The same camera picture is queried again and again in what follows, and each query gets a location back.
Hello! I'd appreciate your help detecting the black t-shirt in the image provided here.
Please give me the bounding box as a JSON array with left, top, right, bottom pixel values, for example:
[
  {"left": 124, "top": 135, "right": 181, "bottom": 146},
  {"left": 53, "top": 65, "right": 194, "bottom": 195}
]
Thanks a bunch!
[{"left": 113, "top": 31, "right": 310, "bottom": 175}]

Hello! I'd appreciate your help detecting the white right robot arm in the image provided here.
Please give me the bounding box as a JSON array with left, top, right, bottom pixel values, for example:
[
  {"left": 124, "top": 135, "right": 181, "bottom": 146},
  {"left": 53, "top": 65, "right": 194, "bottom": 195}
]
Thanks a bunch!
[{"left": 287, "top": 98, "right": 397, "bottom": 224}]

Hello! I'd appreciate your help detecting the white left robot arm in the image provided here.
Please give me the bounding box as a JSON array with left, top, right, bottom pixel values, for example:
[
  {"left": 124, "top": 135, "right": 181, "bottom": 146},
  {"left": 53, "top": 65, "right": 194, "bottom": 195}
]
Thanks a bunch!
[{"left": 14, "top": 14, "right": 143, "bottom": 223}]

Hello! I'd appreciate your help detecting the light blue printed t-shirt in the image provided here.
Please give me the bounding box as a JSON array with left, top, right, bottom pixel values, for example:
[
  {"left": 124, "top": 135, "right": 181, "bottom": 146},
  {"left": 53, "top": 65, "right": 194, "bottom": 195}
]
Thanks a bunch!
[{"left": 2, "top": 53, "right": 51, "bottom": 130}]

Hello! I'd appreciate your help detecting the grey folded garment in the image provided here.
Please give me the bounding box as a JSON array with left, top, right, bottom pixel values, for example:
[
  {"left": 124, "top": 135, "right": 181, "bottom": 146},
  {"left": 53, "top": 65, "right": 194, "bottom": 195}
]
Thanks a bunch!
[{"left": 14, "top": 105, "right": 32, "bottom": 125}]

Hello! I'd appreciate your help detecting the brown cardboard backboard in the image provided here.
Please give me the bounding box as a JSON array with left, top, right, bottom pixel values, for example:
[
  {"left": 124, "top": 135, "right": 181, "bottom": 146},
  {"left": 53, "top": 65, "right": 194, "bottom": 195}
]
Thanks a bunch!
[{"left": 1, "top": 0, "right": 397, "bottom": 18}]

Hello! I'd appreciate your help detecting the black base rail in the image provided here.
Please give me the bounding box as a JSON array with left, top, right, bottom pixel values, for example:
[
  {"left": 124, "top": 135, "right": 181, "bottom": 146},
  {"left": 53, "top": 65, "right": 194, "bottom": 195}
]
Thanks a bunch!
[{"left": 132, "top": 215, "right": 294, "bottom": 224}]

——————————

▸ **YOUR OBJECTIVE**
Each record above needs to be reproduced exactly as written.

▸ **ANSWER FOR THIS EXERCISE**
The same camera picture is queried again and again in what follows, and each query gets a location back.
Hello! I'd appreciate your help detecting the black t-shirt in the image provided here.
Please give me the bounding box as a JSON array with left, top, right, bottom pixel values, for example:
[
  {"left": 124, "top": 135, "right": 181, "bottom": 146},
  {"left": 53, "top": 65, "right": 194, "bottom": 195}
]
Thanks a bunch!
[{"left": 113, "top": 31, "right": 310, "bottom": 175}]

Hello! I'd appreciate your help detecting the white right robot arm in the image provided here.
Please give me the bounding box as a JSON array with left, top, right, bottom pixel values, for example:
[
  {"left": 124, "top": 135, "right": 181, "bottom": 146},
  {"left": 53, "top": 65, "right": 194, "bottom": 195}
]
Thanks a bunch!
[{"left": 287, "top": 98, "right": 397, "bottom": 224}]

Hello! I'd appreciate your help detecting the white left robot arm in the image provided here.
Please give me the bounding box as a JSON array with left, top, right, bottom pixel values, for example:
[
  {"left": 124, "top": 135, "right": 181, "bottom": 146},
  {"left": 53, "top": 65, "right": 194, "bottom": 195}
]
Thanks a bunch!
[{"left": 14, "top": 14, "right": 143, "bottom": 223}]

Hello! I'd appreciate your help detecting the light blue printed t-shirt in the image provided here.
Please give me the bounding box as a JSON array with left, top, right, bottom pixel values, for example:
[
  {"left": 124, "top": 135, "right": 181, "bottom": 146},
  {"left": 53, "top": 65, "right": 194, "bottom": 195}
]
Thanks a bunch!
[{"left": 2, "top": 53, "right": 51, "bottom": 130}]

Hello! I'd appreciate your help detecting the grey folded garment in the image provided here.
Please give me the bounding box as a JSON array with left, top, right, bottom pixel values, for example:
[
  {"left": 124, "top": 135, "right": 181, "bottom": 146},
  {"left": 53, "top": 65, "right": 194, "bottom": 195}
]
Thanks a bunch!
[{"left": 14, "top": 105, "right": 32, "bottom": 125}]

Hello! I'd appreciate your help detecting the brown cardboard backboard in the image provided here.
Please give me the bounding box as a JSON array with left, top, right, bottom pixel values, for example:
[
  {"left": 124, "top": 135, "right": 181, "bottom": 146},
  {"left": 53, "top": 65, "right": 194, "bottom": 195}
]
Thanks a bunch!
[{"left": 1, "top": 0, "right": 397, "bottom": 18}]

Hello! I'd appreciate your help detecting the black base rail in the image provided here.
Please give me the bounding box as a JSON array with left, top, right, bottom pixel values, for example:
[
  {"left": 124, "top": 135, "right": 181, "bottom": 146},
  {"left": 53, "top": 65, "right": 194, "bottom": 195}
]
Thanks a bunch!
[{"left": 132, "top": 215, "right": 294, "bottom": 224}]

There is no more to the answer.